Parenthood is challenging enough at the best of times – so it’s hard to imagine being able to set up a successful business while your young son is fighting for his life after being born at just 25 weeks.
But that’s exactly what Jeremy and Nova Smith managed to do, despite the heartbreak of losing one baby and watching their desperately-ill tot battle for survival for almost two years on a life-support machine.

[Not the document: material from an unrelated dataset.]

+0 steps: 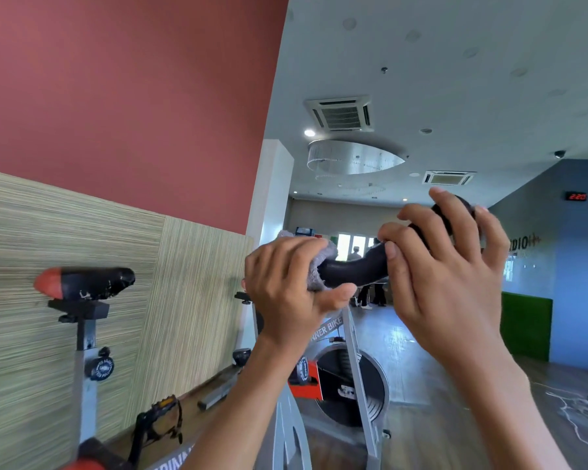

The hardworking Collingham couple have overcome incredible hurdles to develop their own tablet, which is already one of Amazon’s bestsellers less than three months after going on sale.
Nova said: “We are survivors. We are never going to give in.
“I used to say to my husband, ‘come on if we could make Lukas live against all the odds, when the doctors were saying turn the machine off, we can get this tablet off the ground.”
“When I look back I think how on earth did I cope, never mind set a company up?”
The former Allerton High pupil was heartbroken when she went into labour on a family holiday to Cyprus and lost one of the twins she was carrying at 22 weeks.
Three weeks later, little Lukas arrived weighing 700g. That then dropped to a staggering 480g because he was too poorly and too small to feed properly.
Nova said: “His legs were the size of my little finger, right up until about four months.
“But I never thought it was hopeless, I just thought ‘you’re going to live, just keep going’.”
Their son spent most of his first year on a life-support machine in a Cypriot hospital – so delicate the journey home to the UK would have killed him.
He then spent the next year attached to a life-support machine at Leeds General Infirmary, until finally, approaching his second birthday, he was able to go home. Now he is a healthy, happy five-year-old, attending St Joseph’s Primary School in Wetherby.
But it was while he was in hospital that Nova came up with the idea of creating their own cut-priced tablet.
The couple, who also have two daughters – Nellie, seven, and Celia, three – have also teamed up with Bliss, the charity supporting premature and special care babies, to give them a percentage of their profits.